With an aggregate market value of over $1,000 billion, common stock represents an important fraction of all financial wealth in the United States. This market (which dwarfs the underlying cash markets for existing futures) is also subject to relatively large price volatility. The total risk borne by holders of common stock is enormous.
While this risk has far-reaching effects on investors, market makers and corporations, the possibilities for managing it effectively are, at present, limited. Portfolio diversification permits some reduction in risk for investors who hold balanced portfolios, but since a large portion of every stock’s price variability is due to general market risk, diversification can only reduce risk so far.
A single futures market for contracts on a broad-based stock market index will provide a direct, low cost and effective mechanism for managing market risk in common stocks. However, optimal use of stock index futures in portfolio management must take account of the fact that only a stock portfolio whose composition is identical to the index can be perfectly hedged. In all other cases, index futures will provide what is essentially a cross-hedge.

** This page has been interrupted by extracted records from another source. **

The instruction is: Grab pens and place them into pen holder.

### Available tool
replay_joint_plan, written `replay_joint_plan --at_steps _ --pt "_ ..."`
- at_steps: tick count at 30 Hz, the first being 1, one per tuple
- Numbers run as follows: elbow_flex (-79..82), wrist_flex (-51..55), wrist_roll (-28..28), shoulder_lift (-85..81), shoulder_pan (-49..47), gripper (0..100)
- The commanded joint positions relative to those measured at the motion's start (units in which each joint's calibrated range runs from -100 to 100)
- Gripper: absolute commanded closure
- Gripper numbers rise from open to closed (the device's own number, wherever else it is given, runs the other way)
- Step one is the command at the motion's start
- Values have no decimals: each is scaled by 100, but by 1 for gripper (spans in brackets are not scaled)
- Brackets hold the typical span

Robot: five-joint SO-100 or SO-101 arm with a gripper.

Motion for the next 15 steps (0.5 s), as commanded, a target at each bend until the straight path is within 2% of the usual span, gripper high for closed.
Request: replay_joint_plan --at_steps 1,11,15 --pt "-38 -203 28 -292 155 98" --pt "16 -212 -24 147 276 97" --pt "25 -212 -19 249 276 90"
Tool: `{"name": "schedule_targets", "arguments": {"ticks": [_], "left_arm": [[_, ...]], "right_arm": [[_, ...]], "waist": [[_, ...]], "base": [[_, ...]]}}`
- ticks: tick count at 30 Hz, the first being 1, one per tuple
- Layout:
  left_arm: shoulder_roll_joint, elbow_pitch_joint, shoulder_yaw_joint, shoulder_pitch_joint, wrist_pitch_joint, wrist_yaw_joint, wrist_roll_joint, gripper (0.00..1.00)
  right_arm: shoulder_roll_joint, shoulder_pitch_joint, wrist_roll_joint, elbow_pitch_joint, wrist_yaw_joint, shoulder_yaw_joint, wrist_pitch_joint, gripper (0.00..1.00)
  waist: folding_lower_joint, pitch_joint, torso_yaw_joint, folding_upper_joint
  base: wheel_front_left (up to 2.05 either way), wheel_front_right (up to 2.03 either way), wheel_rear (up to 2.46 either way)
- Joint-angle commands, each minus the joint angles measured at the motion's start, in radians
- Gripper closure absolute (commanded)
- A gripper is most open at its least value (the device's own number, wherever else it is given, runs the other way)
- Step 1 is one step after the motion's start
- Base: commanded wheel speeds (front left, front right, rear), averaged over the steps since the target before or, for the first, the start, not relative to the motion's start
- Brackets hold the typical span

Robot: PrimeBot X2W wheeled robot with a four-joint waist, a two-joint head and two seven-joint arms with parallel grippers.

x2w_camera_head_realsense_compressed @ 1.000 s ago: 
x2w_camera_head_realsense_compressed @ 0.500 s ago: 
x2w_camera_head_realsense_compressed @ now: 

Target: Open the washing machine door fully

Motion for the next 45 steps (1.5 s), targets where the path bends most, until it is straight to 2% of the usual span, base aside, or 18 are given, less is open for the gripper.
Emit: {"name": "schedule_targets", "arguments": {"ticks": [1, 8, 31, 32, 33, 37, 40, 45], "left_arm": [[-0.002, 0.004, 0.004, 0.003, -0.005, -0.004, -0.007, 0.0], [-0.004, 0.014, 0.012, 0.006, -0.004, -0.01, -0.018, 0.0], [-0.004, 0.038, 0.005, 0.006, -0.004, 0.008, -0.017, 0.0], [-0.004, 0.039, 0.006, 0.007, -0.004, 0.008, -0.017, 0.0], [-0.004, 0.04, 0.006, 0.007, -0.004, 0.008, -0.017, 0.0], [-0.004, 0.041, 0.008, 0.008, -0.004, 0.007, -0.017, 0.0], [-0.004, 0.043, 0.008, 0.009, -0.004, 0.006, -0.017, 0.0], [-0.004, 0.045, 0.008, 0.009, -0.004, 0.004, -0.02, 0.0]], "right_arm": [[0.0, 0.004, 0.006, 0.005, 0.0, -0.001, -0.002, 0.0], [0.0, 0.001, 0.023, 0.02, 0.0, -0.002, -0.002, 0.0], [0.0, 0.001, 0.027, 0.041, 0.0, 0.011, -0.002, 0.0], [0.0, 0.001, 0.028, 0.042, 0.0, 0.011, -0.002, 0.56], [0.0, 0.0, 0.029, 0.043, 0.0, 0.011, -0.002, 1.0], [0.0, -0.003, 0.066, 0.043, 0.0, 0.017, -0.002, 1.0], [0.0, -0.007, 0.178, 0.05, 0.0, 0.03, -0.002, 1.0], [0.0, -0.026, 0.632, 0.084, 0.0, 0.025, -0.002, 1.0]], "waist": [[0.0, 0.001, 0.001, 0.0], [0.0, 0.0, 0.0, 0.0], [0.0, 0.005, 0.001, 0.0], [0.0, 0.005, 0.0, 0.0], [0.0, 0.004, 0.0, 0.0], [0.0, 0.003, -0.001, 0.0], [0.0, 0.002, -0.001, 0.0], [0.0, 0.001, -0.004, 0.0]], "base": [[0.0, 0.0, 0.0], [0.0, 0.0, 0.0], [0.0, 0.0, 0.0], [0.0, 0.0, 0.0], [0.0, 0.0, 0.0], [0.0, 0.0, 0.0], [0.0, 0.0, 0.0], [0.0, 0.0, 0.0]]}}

Stock index futures offer some important possibilities for improving investment performance in actively managed portfolios. They would allow a manager to separate a stock’s market-related performance from its company-specific performance. A manager specializing in stock selectivity could minimize the market risk component in his portfolio by using a short hedge in the futures market. A manager specializing in market timing could adjust his portfolio’s systematic risk level by going long or short in the futures market; he would not have to incur the transaction costs associated with buying and selling individual securities.